Monday, May 11, 2009

Popes, Councils, And The New Testament Canon

It's often claimed that the New Testament canon, or the entire canon of scripture, was taught by one or more councils in the fourth century or by one or more Roman bishops in the fourth and fifth centuries. Sometimes it's claimed that the canon was settled by such a council or Roman bishop, as if they were exercising some sort of infallibility or were fallible, but widely followed. For example:

"The fact is that the Holy Spirit guided the Catholic Church over time to recognize and determine the canon of the New and Old Testaments in the year 382 at the synod of Rome, under Pope Damasus I. This decision was ratified again at the councils of Hippo (393) and Carthage (397 and 419). You, my friend, accept exactly the same books of the New Testament that Pope Damasus decreed were canonical, and no others." (Catholic Answers)

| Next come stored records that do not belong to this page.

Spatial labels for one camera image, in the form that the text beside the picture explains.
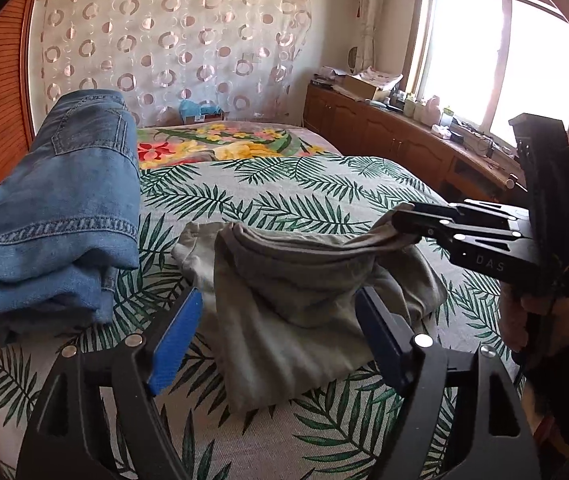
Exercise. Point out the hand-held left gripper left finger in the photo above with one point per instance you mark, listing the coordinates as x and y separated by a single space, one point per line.
177 340

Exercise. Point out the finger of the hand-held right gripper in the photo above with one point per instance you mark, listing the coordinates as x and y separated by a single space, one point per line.
489 255
464 217

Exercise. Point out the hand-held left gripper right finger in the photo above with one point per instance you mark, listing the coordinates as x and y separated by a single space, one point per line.
379 330

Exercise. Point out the grey shorts pants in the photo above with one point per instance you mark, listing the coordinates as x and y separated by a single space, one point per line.
289 300

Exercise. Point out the person's right hand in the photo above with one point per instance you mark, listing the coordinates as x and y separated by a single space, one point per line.
514 320

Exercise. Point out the white tissue pack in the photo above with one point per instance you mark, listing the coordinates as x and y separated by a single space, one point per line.
442 131

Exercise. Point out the white plastic bottle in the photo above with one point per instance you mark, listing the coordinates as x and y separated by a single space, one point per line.
432 110

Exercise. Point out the long wooden cabinet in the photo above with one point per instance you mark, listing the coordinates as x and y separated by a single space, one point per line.
364 125

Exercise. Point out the wooden-framed window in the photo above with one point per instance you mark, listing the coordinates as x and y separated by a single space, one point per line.
464 60

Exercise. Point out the cardboard box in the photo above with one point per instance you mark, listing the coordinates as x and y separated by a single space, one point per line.
364 87

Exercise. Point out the leaf-print bed sheet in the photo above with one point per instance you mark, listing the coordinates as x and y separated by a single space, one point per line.
274 190

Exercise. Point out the blue denim jeans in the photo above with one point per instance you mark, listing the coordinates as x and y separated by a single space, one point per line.
64 200

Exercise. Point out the floral pillow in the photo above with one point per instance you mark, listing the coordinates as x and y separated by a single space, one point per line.
234 142

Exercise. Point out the small brown box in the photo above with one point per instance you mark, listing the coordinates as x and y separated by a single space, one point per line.
209 118

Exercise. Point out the white window curtain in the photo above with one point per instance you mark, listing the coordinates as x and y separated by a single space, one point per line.
369 10

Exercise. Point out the blue plush toy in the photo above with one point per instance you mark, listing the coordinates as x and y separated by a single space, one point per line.
192 109

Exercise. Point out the circle-patterned sheer curtain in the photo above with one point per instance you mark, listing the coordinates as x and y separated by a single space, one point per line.
174 35

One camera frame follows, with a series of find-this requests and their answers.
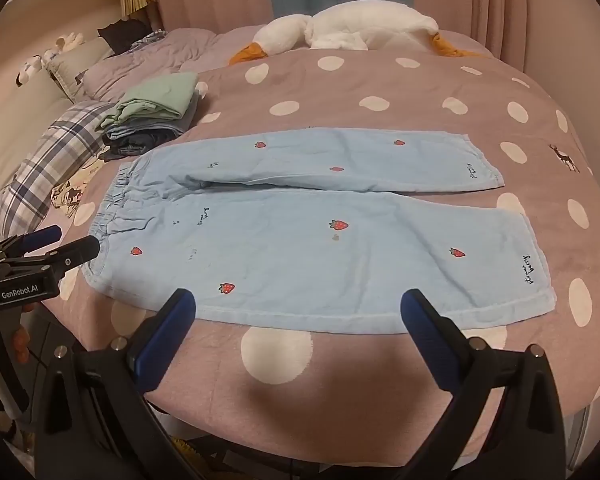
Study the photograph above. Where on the light blue denim shorts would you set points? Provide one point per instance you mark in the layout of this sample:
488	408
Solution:
305	250

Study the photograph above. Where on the white goose plush toy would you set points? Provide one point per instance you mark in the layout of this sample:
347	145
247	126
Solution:
360	22

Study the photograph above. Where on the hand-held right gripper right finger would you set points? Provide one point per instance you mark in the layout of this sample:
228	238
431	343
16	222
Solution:
421	330

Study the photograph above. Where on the lavender quilt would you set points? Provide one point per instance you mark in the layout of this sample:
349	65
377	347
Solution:
130	66

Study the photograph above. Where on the blue checked cloth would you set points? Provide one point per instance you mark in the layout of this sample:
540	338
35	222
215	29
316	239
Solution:
150	39

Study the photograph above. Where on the folded green garment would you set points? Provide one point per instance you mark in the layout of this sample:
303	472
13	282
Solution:
155	97

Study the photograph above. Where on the black cloth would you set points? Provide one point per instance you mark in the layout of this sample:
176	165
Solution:
125	32

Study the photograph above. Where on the small white plush toy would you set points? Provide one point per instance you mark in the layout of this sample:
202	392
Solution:
69	41
30	67

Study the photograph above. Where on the person's left hand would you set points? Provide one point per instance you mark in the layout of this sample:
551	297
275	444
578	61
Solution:
21	345

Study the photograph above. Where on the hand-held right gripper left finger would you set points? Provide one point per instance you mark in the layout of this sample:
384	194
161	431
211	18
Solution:
172	327

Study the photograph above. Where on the cream padded headboard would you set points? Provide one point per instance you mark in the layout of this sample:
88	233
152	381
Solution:
25	110

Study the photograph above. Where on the pink polka dot blanket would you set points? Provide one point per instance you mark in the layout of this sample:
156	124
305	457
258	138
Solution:
380	90

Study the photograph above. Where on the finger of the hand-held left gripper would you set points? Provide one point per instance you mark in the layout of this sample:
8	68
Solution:
45	236
77	253

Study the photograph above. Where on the folded dark jeans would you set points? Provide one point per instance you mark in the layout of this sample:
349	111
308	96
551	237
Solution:
130	147

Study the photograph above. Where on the beige pillow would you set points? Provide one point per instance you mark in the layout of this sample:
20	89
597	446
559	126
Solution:
77	57

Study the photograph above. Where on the plaid pillow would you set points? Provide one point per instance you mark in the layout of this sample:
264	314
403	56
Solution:
55	155

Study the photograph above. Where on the cartoon printed cloth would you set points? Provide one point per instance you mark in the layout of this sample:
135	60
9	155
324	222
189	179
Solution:
72	190

Whatever Catholic Answers means by "determine", it seems that many people have the impression that fourth-century councils and Roman bishops around the same time played more of a role than they actually did. It's often claimed that the Council of Nicaea promulgated a canon, even though it didn't. Councils and Popes had less of a role than is often suggested:

"For the first fifteen centuries of Christianity, no Christian Church put forth a definitive list of biblical books. Most Christians had followed St. Augustine and included the 'Apocrypha' in the canon, but St. Jerome, who excluded them, had always had his defenders." (Joseph Lienhard, The Bible, The Church, And Authority [Collegeville, Minnesota: The Liturgical Press, 1995], p. 59)

"in the fifth century a more or less final consensus [on the New Testament canon] was reached and shared by East and West. It is worth noting that no ecumenical council in the ancient church ever ruled for the church as a whole on the question of the contents of the canon." (Harry Gamble, in Lee McDonald and James Sanders, edd., The Canon Debate [Peabody, Massachusetts: Hendrickson Publishers, 2002], p. 291)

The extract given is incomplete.